**WORK ITEM**
Output all of the material once more, so that every line matches the original exactly.

**INFORMATION SHOWN**
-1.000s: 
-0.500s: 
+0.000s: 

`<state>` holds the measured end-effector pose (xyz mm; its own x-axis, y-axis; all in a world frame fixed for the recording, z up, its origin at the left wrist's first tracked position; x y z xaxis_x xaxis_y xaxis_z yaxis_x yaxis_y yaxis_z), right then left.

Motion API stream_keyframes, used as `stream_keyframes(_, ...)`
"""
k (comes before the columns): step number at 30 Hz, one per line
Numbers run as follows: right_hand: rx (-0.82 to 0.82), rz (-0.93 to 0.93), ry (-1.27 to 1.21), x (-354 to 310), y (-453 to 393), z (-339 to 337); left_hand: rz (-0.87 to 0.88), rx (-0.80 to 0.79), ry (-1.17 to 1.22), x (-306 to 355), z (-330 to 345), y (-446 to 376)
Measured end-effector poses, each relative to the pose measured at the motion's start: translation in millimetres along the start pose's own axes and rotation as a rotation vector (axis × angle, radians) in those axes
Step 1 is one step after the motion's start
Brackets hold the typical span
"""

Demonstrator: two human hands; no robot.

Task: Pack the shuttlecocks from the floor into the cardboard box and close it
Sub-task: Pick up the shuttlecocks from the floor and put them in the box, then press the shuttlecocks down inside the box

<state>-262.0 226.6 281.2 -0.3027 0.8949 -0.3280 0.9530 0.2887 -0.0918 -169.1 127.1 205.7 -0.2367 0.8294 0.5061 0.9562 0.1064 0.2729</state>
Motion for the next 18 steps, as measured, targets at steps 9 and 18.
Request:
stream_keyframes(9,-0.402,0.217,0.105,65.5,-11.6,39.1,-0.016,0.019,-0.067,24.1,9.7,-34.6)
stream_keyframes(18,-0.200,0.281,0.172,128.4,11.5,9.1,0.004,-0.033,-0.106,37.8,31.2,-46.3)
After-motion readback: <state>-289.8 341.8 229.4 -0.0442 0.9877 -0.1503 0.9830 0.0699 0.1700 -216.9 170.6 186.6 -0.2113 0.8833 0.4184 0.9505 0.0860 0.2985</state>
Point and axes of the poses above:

**EXERCISE RESPONSE**
-1.000s: 
-0.500s: 
+0.000s: 

`<state>` holds the measured end-effector pose (xyz mm; its own x-axis, y-axis; all in a world frame fixed for the recording, z up, its origin at the left wrist's first tracked position; x y z xaxis_x xaxis_y xaxis_z yaxis_x yaxis_y yaxis_z), right then left.

Motion API stream_keyframes, used as `stream_keyframes(_, ...)`
"""
k (comes before the columns): step number at 30 Hz, one per line
Numbers run as follows: right_hand: rx (-0.82 to 0.82), rz (-0.93 to 0.93), ry (-1.27 to 1.21), x (-354 to 310), y (-453 to 393), z (-339 to 337); left_hand: rz (-0.87 to 0.88), rx (-0.80 to 0.79), ry (-1.17 to 1.22), x (-306 to 355), z (-330 to 345), y (-446 to 376)
Measured end-effector poses, each relative to the pose measured at the motion's start: translation in millimetres along the start pose's own axes and rotation as a rotation vector (axis × angle, radians) in those axes
Step 1 is one step after the motion's start
Brackets hold the typical span
"""

Demonstrator: two human hands; no robot.

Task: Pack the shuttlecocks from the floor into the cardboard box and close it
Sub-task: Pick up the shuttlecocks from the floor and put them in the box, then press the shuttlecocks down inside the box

<state>-262.0 226.6 281.2 -0.3027 0.8949 -0.3280 0.9530 0.2887 -0.0918 -169.1 127.1 205.7 -0.2367 0.8294 0.5061 0.9562 0.1064 0.2729</state>
Motion for the next 18 steps, as measured, targets at steps 9 and 18.
Request:
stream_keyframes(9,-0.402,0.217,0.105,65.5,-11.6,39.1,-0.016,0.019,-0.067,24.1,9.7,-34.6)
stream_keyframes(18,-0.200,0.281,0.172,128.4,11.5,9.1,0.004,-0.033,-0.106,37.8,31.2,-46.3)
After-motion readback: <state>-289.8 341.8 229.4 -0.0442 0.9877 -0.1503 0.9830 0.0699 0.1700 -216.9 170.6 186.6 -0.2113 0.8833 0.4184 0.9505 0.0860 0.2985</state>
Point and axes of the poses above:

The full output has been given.